At this point in the process, we noticed a plateau. It seems that students took themselves as far as they could and weren’t sure where to go next. So that was a big clue for us, that it was time to jump in and help them go beyond where they could take themselves. So we had one adult join each of the teams and act as a coach. Each person had their own style of how they supported their group, but we all shared the common theme of helping support students’ thinking and organization towards their next steps.

We noticed that this support helped students go further and begin to think about the smaller details within their space.

Even MORE cool ideas began to emerge!

Day 9

Then, finally, the spaces were “done” (knowing that there is always opportunities for reflections, refinements, new ideas and changes throughout the year!)

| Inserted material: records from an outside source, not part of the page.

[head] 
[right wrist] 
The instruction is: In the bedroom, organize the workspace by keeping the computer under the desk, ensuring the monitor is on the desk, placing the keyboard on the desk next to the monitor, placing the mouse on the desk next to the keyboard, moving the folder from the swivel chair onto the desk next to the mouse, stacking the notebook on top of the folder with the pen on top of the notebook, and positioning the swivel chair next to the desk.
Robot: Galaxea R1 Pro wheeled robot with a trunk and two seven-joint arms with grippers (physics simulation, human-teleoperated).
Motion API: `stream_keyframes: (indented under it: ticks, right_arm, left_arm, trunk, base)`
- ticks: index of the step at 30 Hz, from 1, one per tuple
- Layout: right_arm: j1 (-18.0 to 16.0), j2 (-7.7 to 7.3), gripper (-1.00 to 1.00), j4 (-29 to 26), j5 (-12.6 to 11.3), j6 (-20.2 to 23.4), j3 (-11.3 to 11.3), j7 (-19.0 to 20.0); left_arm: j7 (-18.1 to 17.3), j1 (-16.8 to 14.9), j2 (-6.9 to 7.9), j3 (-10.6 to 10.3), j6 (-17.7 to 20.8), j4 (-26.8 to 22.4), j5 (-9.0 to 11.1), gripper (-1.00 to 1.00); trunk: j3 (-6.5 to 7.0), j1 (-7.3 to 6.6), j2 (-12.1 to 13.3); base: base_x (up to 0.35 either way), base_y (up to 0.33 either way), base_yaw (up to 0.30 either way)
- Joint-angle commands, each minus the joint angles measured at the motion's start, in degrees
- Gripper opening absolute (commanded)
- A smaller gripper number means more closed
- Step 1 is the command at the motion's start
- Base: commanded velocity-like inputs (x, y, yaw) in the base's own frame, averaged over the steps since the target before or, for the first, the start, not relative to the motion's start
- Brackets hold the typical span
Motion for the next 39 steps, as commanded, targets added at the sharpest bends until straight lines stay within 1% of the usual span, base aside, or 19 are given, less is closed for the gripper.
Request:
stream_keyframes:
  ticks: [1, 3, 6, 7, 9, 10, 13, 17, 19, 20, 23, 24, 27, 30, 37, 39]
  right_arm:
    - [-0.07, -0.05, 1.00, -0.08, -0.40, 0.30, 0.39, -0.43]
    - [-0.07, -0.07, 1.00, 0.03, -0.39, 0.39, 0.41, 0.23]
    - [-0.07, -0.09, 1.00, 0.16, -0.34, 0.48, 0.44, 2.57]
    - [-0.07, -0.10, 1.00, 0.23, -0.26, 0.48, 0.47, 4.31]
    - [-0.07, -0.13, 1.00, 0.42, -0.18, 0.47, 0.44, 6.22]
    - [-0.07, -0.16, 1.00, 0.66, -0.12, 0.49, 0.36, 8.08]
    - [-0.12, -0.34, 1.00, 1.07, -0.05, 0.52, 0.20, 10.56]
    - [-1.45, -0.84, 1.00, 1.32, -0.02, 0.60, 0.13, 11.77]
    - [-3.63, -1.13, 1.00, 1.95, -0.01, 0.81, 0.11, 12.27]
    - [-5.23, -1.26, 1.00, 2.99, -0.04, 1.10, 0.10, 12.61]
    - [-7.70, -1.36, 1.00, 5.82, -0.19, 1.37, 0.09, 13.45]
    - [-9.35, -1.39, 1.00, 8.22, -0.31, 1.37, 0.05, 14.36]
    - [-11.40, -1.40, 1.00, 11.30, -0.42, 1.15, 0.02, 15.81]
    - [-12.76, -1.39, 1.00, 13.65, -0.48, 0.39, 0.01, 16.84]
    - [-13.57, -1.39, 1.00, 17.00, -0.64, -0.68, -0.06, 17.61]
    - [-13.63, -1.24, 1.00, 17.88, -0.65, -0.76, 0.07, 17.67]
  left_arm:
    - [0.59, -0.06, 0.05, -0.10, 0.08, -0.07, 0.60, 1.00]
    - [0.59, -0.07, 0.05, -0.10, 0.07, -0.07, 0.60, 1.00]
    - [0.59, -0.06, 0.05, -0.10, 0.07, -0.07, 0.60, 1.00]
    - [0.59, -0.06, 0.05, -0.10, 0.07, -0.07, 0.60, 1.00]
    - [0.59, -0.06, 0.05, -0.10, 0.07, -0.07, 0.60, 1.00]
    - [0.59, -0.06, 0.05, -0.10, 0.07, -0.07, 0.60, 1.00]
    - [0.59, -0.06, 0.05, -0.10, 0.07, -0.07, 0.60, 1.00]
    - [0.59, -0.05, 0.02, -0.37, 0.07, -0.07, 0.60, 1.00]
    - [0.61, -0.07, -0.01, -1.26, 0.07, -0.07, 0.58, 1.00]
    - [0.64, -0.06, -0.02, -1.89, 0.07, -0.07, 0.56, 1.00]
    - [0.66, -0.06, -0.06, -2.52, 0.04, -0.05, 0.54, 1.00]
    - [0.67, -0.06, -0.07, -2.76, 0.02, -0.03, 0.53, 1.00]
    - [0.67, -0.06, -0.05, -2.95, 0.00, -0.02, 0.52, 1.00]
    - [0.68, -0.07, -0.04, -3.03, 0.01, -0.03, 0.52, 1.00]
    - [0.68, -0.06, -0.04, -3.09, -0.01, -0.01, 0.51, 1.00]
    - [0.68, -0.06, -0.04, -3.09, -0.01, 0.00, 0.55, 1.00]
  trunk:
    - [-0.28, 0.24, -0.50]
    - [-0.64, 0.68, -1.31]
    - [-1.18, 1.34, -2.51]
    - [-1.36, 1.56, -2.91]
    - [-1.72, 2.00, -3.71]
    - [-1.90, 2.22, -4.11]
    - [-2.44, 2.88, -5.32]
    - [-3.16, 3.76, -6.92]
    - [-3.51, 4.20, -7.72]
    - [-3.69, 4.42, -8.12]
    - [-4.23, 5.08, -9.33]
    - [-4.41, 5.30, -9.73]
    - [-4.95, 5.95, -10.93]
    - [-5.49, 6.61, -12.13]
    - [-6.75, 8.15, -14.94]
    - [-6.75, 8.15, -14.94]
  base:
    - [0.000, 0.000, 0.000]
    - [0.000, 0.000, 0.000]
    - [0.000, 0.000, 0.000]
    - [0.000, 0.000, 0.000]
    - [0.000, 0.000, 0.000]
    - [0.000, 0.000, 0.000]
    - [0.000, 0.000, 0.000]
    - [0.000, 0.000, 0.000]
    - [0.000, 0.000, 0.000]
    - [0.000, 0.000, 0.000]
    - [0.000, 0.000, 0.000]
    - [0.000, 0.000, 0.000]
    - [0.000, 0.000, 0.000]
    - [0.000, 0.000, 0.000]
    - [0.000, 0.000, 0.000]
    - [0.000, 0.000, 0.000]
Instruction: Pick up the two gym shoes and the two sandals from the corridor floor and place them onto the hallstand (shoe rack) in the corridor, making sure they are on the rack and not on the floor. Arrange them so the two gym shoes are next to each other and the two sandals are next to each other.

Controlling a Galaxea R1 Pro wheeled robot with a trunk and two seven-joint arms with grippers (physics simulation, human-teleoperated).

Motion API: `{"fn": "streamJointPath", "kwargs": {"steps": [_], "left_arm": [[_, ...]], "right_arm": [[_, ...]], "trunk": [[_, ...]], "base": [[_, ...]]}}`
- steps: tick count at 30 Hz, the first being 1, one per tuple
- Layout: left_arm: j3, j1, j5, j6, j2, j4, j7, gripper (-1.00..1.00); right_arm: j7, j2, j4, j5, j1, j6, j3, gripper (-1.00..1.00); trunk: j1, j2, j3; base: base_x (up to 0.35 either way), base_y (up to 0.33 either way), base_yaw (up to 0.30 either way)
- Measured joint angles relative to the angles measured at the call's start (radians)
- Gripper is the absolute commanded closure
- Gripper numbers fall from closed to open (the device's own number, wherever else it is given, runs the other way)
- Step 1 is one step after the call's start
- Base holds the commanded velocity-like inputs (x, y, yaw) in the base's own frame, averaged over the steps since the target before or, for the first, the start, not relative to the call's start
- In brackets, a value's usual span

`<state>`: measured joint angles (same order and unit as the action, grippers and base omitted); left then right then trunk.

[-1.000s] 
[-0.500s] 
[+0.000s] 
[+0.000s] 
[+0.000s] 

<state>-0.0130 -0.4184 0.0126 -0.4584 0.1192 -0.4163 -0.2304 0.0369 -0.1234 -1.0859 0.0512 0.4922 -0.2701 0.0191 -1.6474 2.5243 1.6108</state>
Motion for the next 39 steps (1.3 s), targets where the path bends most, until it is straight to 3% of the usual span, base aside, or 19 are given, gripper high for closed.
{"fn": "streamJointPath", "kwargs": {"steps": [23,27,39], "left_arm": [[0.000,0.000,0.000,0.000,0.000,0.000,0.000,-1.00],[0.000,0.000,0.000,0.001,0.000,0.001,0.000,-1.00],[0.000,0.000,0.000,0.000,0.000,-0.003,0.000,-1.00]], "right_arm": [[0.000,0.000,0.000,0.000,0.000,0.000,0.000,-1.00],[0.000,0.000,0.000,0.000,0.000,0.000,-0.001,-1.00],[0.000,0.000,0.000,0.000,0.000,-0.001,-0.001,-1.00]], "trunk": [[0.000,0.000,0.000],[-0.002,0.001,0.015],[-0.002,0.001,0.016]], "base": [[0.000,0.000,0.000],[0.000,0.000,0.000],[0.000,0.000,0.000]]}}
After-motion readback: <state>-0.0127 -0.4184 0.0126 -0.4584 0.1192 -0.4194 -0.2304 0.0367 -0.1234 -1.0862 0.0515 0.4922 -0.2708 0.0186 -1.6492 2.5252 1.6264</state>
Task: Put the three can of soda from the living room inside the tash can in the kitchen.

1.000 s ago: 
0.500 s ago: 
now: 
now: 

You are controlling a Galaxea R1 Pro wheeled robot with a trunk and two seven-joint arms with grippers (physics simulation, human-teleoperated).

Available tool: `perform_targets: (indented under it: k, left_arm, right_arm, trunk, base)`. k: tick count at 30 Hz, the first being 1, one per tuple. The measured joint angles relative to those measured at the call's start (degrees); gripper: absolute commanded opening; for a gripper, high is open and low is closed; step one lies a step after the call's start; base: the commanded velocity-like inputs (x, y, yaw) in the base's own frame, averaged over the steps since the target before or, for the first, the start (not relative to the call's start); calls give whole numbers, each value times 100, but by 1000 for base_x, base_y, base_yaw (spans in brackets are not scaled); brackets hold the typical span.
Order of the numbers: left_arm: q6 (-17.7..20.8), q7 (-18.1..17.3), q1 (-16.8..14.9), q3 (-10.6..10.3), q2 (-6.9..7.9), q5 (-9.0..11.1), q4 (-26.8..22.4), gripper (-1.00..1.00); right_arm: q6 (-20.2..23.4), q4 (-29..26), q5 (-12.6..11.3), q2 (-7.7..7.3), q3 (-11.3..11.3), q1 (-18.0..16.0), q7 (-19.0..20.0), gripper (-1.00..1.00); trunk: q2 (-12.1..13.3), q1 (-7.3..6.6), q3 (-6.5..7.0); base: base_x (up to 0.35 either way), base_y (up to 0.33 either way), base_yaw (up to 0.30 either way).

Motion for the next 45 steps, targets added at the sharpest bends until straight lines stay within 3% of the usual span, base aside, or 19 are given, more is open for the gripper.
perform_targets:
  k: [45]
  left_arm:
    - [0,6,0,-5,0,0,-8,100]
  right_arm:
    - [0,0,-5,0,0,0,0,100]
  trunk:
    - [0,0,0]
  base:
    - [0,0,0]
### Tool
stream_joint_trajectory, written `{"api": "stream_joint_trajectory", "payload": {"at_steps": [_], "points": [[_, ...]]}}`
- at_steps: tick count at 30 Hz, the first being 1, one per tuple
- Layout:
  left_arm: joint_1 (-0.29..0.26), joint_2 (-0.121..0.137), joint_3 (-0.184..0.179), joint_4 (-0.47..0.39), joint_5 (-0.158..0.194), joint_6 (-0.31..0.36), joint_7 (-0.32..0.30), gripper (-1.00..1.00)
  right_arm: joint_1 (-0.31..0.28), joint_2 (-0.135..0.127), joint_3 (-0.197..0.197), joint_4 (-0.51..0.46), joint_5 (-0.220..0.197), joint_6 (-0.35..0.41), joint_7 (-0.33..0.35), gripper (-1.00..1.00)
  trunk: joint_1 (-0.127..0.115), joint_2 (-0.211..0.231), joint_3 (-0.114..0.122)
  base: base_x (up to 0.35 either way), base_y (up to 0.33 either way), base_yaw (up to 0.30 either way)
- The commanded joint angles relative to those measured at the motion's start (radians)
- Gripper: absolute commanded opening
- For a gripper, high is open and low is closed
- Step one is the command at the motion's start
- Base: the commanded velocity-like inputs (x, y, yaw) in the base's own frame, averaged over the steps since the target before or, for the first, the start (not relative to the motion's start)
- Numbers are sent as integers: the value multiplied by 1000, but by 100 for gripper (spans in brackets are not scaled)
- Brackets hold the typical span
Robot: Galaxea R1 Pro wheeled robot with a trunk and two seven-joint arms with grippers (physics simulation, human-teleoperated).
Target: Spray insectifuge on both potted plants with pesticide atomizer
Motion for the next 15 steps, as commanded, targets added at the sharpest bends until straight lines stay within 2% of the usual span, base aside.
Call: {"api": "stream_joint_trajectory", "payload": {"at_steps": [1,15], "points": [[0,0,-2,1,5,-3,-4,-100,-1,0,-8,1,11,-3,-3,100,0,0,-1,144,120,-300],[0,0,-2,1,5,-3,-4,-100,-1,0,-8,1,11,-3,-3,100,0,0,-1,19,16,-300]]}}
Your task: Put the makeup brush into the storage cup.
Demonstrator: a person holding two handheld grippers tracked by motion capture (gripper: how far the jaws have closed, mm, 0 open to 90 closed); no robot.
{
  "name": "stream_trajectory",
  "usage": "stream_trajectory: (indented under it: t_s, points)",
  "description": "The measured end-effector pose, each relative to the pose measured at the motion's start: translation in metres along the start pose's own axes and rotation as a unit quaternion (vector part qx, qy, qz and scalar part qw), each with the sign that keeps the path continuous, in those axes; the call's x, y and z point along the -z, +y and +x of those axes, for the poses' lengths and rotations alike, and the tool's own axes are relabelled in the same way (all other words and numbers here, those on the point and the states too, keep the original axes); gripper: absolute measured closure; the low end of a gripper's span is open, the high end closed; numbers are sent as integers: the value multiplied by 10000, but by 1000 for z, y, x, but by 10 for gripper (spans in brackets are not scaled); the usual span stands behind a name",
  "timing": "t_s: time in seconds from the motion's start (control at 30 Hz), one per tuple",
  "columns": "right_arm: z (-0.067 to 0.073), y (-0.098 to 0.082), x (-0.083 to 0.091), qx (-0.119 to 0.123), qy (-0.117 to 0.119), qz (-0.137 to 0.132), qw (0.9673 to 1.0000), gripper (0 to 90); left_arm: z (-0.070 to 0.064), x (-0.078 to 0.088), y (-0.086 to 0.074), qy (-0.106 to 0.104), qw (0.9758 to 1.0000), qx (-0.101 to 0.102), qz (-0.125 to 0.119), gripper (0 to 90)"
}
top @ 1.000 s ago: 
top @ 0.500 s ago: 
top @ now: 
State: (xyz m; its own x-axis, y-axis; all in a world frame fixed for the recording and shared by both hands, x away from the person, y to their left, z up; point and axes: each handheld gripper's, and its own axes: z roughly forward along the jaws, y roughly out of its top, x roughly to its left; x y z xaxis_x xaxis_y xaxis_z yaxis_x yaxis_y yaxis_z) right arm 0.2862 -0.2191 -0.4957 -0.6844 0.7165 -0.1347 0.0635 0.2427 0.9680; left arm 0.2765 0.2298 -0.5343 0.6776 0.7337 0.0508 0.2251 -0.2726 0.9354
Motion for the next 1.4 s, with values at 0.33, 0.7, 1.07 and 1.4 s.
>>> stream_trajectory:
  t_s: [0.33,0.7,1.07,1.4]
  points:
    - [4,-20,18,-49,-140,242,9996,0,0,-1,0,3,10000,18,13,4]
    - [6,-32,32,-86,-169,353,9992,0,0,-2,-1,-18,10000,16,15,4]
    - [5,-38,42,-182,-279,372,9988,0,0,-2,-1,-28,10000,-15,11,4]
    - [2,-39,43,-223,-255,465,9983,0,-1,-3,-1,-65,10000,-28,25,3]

We ended up with a book nook…

An art and design studio…

A recording studio…

A science and maths lab…

A town hall space…

A drama studio…

A fitness studio…

A digital production studio…

And a “chillax” studio…

At this point it was important to take time to pause and reflect in order to look for learning. We challenged the students to think about the last 9 days and notice and name the attributes of the IB Learner Profile, PYP attitudes, ATL skills, strands of math and stands of language that have been embedded within their experience designing and setting-up their learning spaces – even if they didn’t realize it at the time.

We then displayed their reflections for the community – to help parents, other grade-levels and visitors to our school understand where the learning has been during the first two weeks of the year.

Day 10

Now that the studios were fully set-up it was time for all of us to explore and use the amazing spaces!

It was also time to show and share the spaces with their families. So during Back to School Night, students gave their families a tour of all the learning spaces in our hallway. We invited parents to leave their feedback so we could include their voice in the process.

Here is what they had to say:

Reflections

  • It was such an enjoyable first few weeks of school
  • It provided great diagnostic data about our students’ thinking, initiative, teamwork, problem solving and creativity
  • It established a really strong sense of community
  • It set the tone for a culture of initiative, not a culture of permission
  • It helped students understand the spaces, resources and materials they have available to them this year
  • It challenged us all to break down our “homeroom” mentality
  • It showed students we are serious about respecting and supporting their agency as learners and as a people

I feel extremely lucky to be part of a team of fellow risk-takers who were all on board to jump in with both feet. I also feel extremely lucky to be at a school with a parent community who trusted us and tried their best to understand our approach and how they could be part of it. I also also feel extremely fortunate to be at a school where our leadership, admin and even Head of School not only understood what we were trying to do, but supported us and even publically shared and celebrated our approach.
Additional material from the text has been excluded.